#### WORK REQUIRED:
Say nothing but the number of lines below in which the string "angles" appears.

#### SOURCE DATA:

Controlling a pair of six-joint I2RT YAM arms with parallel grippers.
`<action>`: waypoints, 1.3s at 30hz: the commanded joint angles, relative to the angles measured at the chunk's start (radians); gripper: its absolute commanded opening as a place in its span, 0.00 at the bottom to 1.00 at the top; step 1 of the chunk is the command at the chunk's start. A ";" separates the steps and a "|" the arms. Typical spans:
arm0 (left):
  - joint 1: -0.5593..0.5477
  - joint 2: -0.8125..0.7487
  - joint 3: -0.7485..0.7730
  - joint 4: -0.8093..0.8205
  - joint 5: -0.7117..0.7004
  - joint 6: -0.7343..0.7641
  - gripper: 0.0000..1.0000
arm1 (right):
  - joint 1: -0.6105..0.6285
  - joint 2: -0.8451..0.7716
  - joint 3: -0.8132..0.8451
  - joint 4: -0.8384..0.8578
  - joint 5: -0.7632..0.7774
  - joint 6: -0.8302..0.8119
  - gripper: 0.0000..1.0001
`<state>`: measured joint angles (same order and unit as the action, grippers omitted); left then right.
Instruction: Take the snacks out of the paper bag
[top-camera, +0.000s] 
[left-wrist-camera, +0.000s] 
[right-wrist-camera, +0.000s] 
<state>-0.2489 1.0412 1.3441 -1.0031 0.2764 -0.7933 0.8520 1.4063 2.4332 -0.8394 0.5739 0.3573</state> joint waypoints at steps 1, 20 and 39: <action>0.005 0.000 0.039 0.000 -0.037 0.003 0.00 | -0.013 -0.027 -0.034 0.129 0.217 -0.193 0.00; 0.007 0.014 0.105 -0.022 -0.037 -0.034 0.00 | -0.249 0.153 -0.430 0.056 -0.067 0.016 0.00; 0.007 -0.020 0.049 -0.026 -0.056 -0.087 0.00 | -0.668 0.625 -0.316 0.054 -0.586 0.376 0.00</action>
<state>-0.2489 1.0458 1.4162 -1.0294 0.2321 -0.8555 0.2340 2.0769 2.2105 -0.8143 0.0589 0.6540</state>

#### RESULT FOR THIS EXERCISE:
2